TASK TO CARRY OUT → Narrow the data below down to the lines containing "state".

DATASET EXTRACT →
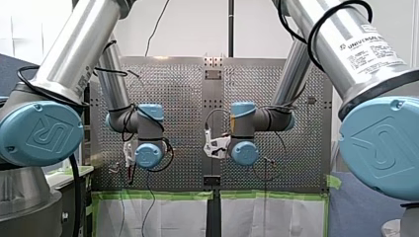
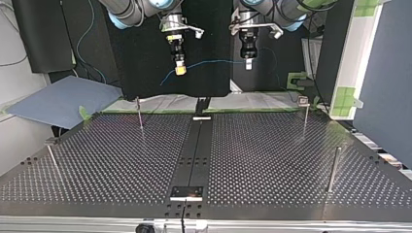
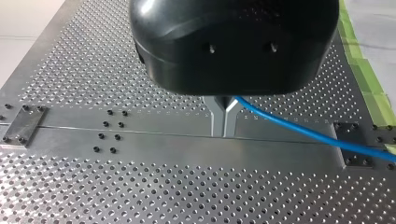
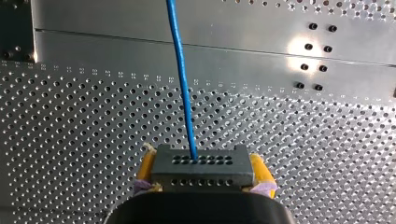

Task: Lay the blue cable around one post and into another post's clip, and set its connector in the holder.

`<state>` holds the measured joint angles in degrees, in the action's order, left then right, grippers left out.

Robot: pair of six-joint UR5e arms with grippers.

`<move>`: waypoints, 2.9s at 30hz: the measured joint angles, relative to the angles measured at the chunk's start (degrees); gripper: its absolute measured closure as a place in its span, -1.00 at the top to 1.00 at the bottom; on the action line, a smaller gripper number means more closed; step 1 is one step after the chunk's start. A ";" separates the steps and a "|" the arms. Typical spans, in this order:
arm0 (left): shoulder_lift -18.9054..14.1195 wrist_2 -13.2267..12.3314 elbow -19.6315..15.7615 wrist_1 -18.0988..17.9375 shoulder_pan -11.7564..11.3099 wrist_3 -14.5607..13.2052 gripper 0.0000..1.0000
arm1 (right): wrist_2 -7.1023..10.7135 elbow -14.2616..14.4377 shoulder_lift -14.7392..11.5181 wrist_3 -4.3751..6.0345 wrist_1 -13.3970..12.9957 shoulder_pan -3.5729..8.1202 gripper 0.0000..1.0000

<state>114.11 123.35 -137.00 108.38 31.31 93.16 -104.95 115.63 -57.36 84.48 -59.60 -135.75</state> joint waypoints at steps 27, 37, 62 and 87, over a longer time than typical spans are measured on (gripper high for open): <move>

TASK RESULT →
`<state>` holds the measured joint angles in degrees, in the action's order, left then right, grippers left out.
<state>114.11 123.35 -137.00 108.38 31.31 93.16 -104.95 115.63 -57.36 84.48 -59.60 -135.75</state> joint waypoints at steps 27, 37, 62 and 87, over a longer time than typical spans are measured on (gripper high for open): <move>

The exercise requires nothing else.